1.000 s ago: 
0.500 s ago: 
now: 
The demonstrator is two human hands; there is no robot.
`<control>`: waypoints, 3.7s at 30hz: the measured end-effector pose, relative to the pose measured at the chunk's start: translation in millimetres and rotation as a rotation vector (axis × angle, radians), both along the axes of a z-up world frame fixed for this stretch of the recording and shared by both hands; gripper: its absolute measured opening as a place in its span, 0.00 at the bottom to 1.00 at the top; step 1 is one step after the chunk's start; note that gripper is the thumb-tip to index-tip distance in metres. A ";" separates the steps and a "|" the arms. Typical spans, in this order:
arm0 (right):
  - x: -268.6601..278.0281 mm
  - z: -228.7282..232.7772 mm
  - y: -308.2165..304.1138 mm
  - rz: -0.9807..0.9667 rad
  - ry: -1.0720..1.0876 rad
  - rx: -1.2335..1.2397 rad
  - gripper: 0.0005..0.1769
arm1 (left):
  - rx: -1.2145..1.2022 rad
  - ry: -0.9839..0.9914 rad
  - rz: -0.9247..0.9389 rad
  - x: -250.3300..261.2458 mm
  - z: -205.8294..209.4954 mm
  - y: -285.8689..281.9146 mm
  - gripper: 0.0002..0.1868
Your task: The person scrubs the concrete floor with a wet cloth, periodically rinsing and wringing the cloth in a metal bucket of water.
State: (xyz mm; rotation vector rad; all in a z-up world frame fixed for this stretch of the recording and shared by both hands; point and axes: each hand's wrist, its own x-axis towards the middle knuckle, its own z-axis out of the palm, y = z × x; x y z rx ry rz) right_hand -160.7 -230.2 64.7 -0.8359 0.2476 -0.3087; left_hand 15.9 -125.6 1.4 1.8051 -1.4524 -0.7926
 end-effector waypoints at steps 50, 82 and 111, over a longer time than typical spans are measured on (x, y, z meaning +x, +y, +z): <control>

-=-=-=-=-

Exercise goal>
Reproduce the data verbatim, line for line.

Reply to the exercise>
1.000 s ago: 
0.500 s ago: 
now: 
The demonstrator is two human hands; there is no robot.
`<control>`: waypoints, 3.7s at 30hz: the measured end-effector pose, relative to the pose measured at the chunk's start: translation in millimetres and rotation as a rotation vector (axis × angle, radians), both along the axes of a z-up world frame fixed for this stretch of the recording and shared by both hands; gripper: its absolute measured opening as a place in its span, 0.00 at the bottom to 1.00 at the top; step 1 is one step after the chunk's start; note that gripper is the thumb-tip to index-tip distance in metres. A ";" separates the steps and a "|" the arms. Typical spans, in this order:
arm0 (right):
  - x: -268.6601..278.0281 mm
  - z: -228.7282..232.7772 mm
  - y: -308.2165..304.1138 mm
  - rz: -0.9807..0.9667 rad
  - ry: -1.0720..1.0876 rad
  - rx: -1.2335..1.2397 rad
  - gripper: 0.0005..0.1769
arm1 (left):
  - rx: -1.2145..1.2022 rad
  - ry: -0.9839..0.9914 rad
  - rz: -0.9247..0.9389 rad
  - x: -250.3300..261.2458 mm
  - z: -205.8294..209.4954 mm
  - y: -285.8689..281.9146 mm
  - gripper: 0.0002..0.1868
Your task: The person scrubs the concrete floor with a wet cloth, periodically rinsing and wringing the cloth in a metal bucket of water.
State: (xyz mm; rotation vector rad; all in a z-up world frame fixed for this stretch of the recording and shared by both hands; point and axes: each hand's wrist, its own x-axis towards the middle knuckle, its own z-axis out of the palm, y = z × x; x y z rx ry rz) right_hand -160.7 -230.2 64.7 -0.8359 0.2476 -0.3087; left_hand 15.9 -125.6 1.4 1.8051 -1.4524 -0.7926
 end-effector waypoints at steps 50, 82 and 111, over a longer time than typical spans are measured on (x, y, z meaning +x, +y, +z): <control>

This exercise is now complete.